The numbers have been removed.

But, this is inconsistent. I tried to narrow it down by testing on 150, then 125 ... and found that it would/would not work between 120 and 125 chunk size. Then after iterating the function between 120:125 it would sometimes work and then not for the same chunk size.

I think maybe there's a relationship to this issue between 3 variables: the size of the corpus, the chunk size and the number of cores in registerdoparallel(). I just don't know what it is.

Can anyone lend a hand or even reproduce with the linked sample corpus? I'm concerned since I can reproduce the error sometimes, other times I cannot. Changing the chunk size gives a kind of ability to see the error with remove numbers, but not always.


Update Today I resumed my session and could not replicate the error. I created a Google Doc and experimented with differing values for corpus size, number of cores and chunk sizes. In each case everything was a success. So, I tried running on full data and everything worked. However, for my sanity I tried running again on full data and it failed. Now, I'm back to where I was yesterday. It appears as though have run the function on a larger dataset has changed something ... I don't know what. Perhaps a session variable of some sort? So, the new information is that this bug only happens after running the function on a very large dataset. Restarting my session did not solve the problem but resuming the sessions after being away for several hours did.


New information. It might be easier to reproduce the issue on a larger corpus since this is what seems to trigger the issue corpus <- do.call(c, replicate(250, corpus, simplify = F)) will create a 500k docs corpus based on the sample I provided. The function may work the first time you call it but for me it seems to fail the second time.

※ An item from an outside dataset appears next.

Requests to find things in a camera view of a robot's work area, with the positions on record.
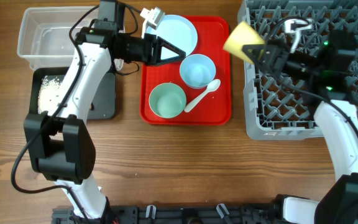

This issue is hard because if I could reproduce the problem I would likely be able to identify and fix it.


New information. Because there's several things happening with this function it was hard to know where to focus debugging efforts. I was looking at both the fact I'm using multiple temp RDS files to save memory and also the fact that I'm doing parallel processing. I wrote two alternative versions of the script, one that still uses the rds files and breaks the corpus up but does not do parallel processing (replaced %dopar% with just %do% and also removed registerDoParallel line) and one that uses parallel processing but does not use RDS temp files to split the small sample corpus up. I was not able to produce the error with the single core version of the script, only with the version that uses %dopar% was I able to recreate the issue (though the issue is intermittent, it does not always fail with dopar). So, this issue only appears when using %dopar%. The fact I'm using temp RDS files does not appear to be part of the problem.